- _WORK TO BE COMPLETED_
Find the line that contains "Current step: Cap"; then retype it and each line after it, exactly, through the final line of the data below.

--- START ---

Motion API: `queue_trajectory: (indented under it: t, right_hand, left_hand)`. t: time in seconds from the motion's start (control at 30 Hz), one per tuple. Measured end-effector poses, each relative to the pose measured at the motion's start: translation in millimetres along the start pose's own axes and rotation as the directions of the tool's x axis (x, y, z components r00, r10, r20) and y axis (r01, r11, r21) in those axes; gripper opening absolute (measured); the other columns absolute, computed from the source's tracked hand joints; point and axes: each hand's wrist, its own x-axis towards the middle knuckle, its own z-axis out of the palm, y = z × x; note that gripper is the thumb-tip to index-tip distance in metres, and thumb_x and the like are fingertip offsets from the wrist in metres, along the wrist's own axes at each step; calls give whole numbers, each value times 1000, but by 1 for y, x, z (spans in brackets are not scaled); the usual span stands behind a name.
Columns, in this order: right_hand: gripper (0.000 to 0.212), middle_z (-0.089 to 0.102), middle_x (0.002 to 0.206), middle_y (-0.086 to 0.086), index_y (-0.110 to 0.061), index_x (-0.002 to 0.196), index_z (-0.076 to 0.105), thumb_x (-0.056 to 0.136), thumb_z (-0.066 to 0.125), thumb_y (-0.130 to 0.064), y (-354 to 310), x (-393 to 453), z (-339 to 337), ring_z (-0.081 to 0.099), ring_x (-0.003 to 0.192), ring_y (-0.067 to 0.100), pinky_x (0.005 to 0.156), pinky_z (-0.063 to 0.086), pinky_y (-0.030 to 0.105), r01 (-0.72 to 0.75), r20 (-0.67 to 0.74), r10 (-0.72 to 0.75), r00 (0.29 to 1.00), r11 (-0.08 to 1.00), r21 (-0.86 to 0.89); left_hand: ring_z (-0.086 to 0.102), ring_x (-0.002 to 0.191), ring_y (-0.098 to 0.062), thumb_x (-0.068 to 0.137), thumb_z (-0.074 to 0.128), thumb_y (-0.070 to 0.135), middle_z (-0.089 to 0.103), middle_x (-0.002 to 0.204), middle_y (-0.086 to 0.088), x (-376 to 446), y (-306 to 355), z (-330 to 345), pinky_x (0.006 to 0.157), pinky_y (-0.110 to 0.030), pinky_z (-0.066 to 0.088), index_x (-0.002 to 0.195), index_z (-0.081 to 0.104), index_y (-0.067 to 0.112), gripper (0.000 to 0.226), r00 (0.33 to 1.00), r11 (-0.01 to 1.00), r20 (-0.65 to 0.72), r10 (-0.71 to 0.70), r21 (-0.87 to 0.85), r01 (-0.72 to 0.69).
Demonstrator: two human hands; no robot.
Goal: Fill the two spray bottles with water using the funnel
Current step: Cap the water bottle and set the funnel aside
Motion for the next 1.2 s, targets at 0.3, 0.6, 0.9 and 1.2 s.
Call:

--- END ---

- _OUTPUT FOR THIS EXERCISE_
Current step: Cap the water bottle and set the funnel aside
Motion for the next 1.2 s, targets at 0.3, 0.6, 0.9 and 1.2 s.
Call:

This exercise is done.